Hace algunas semanas me salió en redes una nota sobre el cierre definitivo de Ozone, una discoteca de Pamplona. El local se llamó antes Reverendos, y ahí conocí a mi mujer.
Me entró la nostalgia. Busqué en Google una foto antigua de la fachada con el rótulo corpóreo original, lo vectoricé por capas en Corel —con soportes y todo, a escala real— y me planté allí con NearSolid. Por una vez no para ver cómo iba a quedar algo, sino cómo quedaba en su día.
Estaba grabando cuando se acercó alguien preguntando si grababa la reforma. Era Abraham, el propietario. Le conté lo que hacía y por qué estaba allí. Le hizo mucha ilusión. Me contó que su padre fundó el local hace 67 años, la historia, los cambios de nombre, la reforma que tienen entre manos.

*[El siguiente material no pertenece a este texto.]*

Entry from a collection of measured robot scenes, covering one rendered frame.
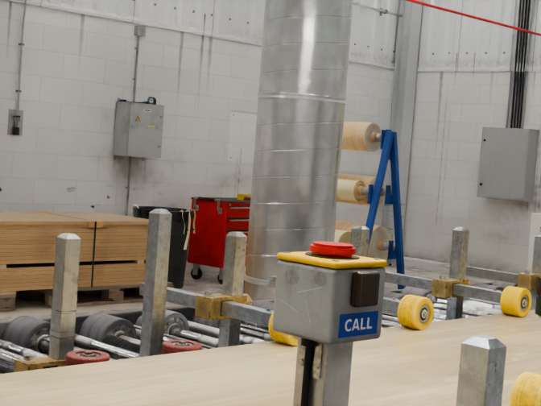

Acabé enseñándole NearSolid con su propio local en pantalla.
No era el caso de uso que tenía en mente cuando empecé a construir esto. Pero es de los que más me ha gustado.
La foto de portada es una captura directa desde el móvil, en el sitio. No es un montaje.
Ver el momento en vídeo — no llega al minuto, pero al final se oye a Abraham preguntando si estaba grabando la reforma.
No siempre sale así de bien. En otra visita quería demostrar la realidad aumentada a un cliente potencial, pero las paredes de su taller estaban atestadas de letreros luminosos y carteles antiguos —no había un metro cuadrado libre donde colocar nada. Acabamos saliendo a la calle con un séquito de tres personas buscando hueco, y al final planté la simulación sobre una puerta verde que no pegaba nada con el proyecto.
La verdad es que da igual lo que planifiques para las visitas. En directo nunca sabes por dónde va a ir la cosa.